*TRY IT*: Gather all lines in the records below that include the word "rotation".

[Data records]
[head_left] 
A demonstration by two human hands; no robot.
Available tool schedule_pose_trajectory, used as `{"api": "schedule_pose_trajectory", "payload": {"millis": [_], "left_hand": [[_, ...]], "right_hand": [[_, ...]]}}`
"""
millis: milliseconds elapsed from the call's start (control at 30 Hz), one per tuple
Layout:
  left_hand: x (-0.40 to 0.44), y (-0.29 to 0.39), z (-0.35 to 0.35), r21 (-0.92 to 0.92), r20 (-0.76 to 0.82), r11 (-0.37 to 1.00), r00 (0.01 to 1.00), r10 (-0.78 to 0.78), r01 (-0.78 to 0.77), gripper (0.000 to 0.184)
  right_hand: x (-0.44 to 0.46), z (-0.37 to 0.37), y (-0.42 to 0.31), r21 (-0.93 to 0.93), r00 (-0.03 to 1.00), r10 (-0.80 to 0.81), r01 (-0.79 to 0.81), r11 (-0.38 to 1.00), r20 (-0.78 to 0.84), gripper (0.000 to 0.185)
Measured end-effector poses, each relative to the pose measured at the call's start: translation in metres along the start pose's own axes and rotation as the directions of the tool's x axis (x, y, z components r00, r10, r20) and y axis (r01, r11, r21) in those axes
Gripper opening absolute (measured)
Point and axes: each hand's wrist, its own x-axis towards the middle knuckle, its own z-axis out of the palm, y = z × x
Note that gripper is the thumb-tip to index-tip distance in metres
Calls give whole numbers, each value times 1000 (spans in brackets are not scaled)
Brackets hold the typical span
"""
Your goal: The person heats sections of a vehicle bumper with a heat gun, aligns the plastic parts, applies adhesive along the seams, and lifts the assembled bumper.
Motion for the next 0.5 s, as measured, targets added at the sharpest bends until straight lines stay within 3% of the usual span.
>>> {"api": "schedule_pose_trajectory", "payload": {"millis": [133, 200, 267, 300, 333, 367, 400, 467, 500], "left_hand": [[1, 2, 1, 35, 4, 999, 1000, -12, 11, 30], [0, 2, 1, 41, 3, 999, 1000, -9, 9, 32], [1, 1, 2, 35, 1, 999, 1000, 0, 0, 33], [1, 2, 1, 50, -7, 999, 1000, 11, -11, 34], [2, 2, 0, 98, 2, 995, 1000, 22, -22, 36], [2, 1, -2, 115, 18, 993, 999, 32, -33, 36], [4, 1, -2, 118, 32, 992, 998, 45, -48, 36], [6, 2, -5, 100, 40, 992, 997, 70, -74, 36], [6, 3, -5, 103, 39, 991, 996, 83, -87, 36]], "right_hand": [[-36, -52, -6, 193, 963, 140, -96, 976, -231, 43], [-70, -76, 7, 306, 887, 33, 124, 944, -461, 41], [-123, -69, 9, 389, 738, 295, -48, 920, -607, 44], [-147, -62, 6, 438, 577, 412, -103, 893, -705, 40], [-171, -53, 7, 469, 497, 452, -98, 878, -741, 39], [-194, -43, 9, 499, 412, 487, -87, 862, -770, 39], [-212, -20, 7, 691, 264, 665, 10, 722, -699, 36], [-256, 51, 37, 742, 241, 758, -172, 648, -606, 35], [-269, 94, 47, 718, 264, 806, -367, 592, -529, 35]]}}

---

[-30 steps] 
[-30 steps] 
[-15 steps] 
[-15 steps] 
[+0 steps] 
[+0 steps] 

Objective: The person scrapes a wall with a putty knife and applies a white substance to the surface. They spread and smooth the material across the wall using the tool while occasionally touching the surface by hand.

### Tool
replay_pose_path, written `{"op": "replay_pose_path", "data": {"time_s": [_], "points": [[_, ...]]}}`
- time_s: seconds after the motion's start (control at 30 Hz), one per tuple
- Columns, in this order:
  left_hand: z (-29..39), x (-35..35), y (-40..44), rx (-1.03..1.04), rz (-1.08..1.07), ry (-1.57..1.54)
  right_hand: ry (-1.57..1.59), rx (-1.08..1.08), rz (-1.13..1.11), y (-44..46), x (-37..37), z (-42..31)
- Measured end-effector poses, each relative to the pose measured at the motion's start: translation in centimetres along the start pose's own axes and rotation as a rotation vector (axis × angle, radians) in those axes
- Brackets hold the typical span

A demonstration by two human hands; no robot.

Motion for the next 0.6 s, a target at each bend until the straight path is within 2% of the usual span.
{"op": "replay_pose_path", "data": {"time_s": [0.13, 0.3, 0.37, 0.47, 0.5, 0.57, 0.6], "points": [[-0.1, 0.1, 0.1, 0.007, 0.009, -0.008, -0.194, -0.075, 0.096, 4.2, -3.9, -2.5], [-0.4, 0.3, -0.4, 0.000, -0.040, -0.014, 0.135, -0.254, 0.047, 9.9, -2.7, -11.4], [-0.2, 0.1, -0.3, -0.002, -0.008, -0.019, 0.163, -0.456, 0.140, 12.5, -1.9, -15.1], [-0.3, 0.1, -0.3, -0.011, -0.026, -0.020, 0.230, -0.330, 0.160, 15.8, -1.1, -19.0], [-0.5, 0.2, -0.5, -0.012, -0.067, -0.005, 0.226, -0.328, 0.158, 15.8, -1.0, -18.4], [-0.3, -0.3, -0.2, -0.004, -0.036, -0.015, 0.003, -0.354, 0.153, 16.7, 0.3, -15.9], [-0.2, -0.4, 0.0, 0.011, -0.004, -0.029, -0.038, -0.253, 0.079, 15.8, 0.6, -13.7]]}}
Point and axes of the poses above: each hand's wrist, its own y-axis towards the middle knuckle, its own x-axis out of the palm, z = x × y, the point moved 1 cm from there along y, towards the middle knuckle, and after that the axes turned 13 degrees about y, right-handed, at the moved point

*THE ANSWER*:
Measured end-effector poses, each relative to the pose measured at the call's start: translation in metres along the start pose's own axes and rotation as the directions of the tool's x axis (x, y, z components r00, r10, r20) and y axis (r01, r11, r21) in those axes
- Measured end-effector poses, each relative to the pose measured at the motion's start: translation in centimetres along the start pose's own axes and rotation as a rotation vector (axis × angle, radians) in those axes

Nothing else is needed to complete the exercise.